On a mission to strive for quality improvement, the St. Louis County Department of Public Health has found a way to integrate performance improvement into their daily operations. Back in 2017, a year before receiving national accreditation status from the Public Health Accreditation Board (PHAB), the department created a Quality Council and Quality Champion Program.

Through the Quality Champion Program, staff members are encouraged to become quality champions. Some of the requirements include taking at least three classes that focus on quality improvement and leading a quality improvement project.

The Quality Council consists of representatives from different organizations within the health department who meet once a month to share information on their programming and initiatives. Representatives report back to their organizations to ensure that progress and insights are shared at all levels. The council also updates the department’s governance team.

The effective communication created through sharing information has helped the department keep the accreditation process at the front of mind throughout the year.

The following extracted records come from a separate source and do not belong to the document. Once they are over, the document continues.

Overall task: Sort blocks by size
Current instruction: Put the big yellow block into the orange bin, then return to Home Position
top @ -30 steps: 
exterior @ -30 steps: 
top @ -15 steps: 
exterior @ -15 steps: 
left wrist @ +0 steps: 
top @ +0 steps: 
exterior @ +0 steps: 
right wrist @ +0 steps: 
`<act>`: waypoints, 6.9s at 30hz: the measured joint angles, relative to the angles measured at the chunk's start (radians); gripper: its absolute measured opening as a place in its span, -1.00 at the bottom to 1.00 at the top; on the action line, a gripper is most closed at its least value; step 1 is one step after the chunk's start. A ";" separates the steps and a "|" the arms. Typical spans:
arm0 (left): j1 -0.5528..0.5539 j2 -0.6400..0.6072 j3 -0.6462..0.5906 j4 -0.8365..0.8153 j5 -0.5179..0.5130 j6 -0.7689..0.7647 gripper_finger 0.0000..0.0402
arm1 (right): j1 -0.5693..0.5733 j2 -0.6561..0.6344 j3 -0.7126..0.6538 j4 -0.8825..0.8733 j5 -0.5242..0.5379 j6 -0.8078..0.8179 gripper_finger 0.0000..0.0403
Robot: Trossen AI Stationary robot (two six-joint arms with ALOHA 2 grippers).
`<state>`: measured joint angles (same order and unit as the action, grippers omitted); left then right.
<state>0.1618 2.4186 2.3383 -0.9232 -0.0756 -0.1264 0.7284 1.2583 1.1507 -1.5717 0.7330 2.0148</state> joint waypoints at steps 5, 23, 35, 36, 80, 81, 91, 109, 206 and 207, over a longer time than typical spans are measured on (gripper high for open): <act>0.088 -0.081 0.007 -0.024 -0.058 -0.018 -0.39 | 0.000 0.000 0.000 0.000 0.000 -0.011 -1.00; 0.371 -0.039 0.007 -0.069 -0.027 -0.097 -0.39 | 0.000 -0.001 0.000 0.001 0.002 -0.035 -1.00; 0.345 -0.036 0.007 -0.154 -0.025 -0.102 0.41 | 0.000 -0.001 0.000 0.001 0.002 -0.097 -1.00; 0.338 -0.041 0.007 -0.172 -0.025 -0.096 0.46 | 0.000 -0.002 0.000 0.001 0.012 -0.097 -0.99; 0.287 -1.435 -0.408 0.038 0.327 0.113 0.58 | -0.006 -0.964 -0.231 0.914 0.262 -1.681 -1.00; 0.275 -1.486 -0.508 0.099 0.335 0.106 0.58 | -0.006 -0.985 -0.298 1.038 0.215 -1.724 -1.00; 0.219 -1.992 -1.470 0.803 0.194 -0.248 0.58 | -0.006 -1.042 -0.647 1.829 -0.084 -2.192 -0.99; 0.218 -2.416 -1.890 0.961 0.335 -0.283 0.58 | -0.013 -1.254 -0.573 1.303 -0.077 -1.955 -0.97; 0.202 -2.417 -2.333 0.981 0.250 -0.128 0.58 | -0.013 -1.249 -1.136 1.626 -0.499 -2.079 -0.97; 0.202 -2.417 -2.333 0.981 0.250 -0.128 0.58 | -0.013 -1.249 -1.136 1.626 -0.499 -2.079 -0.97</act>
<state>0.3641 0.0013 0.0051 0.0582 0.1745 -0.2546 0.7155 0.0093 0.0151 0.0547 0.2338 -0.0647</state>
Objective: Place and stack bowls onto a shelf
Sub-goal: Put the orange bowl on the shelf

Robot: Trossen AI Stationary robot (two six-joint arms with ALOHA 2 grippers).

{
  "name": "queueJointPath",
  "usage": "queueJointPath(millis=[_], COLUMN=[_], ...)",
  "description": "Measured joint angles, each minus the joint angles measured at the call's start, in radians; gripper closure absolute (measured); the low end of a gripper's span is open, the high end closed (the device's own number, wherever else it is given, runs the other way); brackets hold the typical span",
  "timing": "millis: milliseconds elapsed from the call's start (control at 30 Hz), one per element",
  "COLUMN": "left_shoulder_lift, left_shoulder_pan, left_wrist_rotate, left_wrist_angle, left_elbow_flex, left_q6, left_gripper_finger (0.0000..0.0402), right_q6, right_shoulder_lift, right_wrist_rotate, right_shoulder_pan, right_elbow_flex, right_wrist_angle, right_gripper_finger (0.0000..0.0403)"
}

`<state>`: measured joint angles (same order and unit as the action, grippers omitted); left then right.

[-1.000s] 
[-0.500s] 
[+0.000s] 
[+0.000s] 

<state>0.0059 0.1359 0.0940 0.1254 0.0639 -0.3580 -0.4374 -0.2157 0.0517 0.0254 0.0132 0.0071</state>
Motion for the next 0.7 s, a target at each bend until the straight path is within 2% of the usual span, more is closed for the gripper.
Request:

Laura Klaesner, the Director of the Office of Strategy and Quality Management, said initially she believed the accreditation process would mark the end of their journey. Yet, Klaesner and her team have come to recognize that to achieve continuous quality improvement, they must prioritize PHAB’s national standards daily.

“It’s hard work. It doesn’t stop,” she said. “[Accreditation] is an ongoing process.”

Klaesner oversees reaccreditation, policy planning and advocacy, health equity, strategic planning, workforce investment, and quality improvement.

According to the St. Louis County Department of Public Health’s Strategic Plan 2020-2025 report, their department is one of eight health departments in Missouri and 276 health departments nationwide that have achieved accreditation through PHAB since its launch in 2011.

“We look at the accreditation framework as a good one,” said Klaesner. “As a bigger department it keeps us from working in silos.”

With a population of one million relying on their services, the St. Louis County Department of Public Health understands the significance of adhering to national standards set by PHAB.

Prior to PHAB accreditation, the department was accredited by the state of Missouri. Eventually, Klaesner said the department was ready to start aiming for national standards. By obtaining accreditation from PHAB, the department is always looking for ways to improve.

“If you value your department, it’s important to keep your eye on it at all times,” Klaesner said about accreditation.

Data plays a huge role in the department’s commitment to quality improvement. Based on data shared between the organizations, the department has implemented individualized training sessions to provide technical support. They’ve also organized virtual meetings where anyone from the department can join to discuss issues and collaboratively find solutions.

By exchanging information on what works and how to improve, it creates a culture of effective communication within the overall department.

Klaesner said the department has a better understanding of quality improvement through PHAB’s accreditation framework.

“We all want to do a great job for the communities we serve,” said Klaesner.

“As a bigger department, [accreditation] keeps us from working in silos.”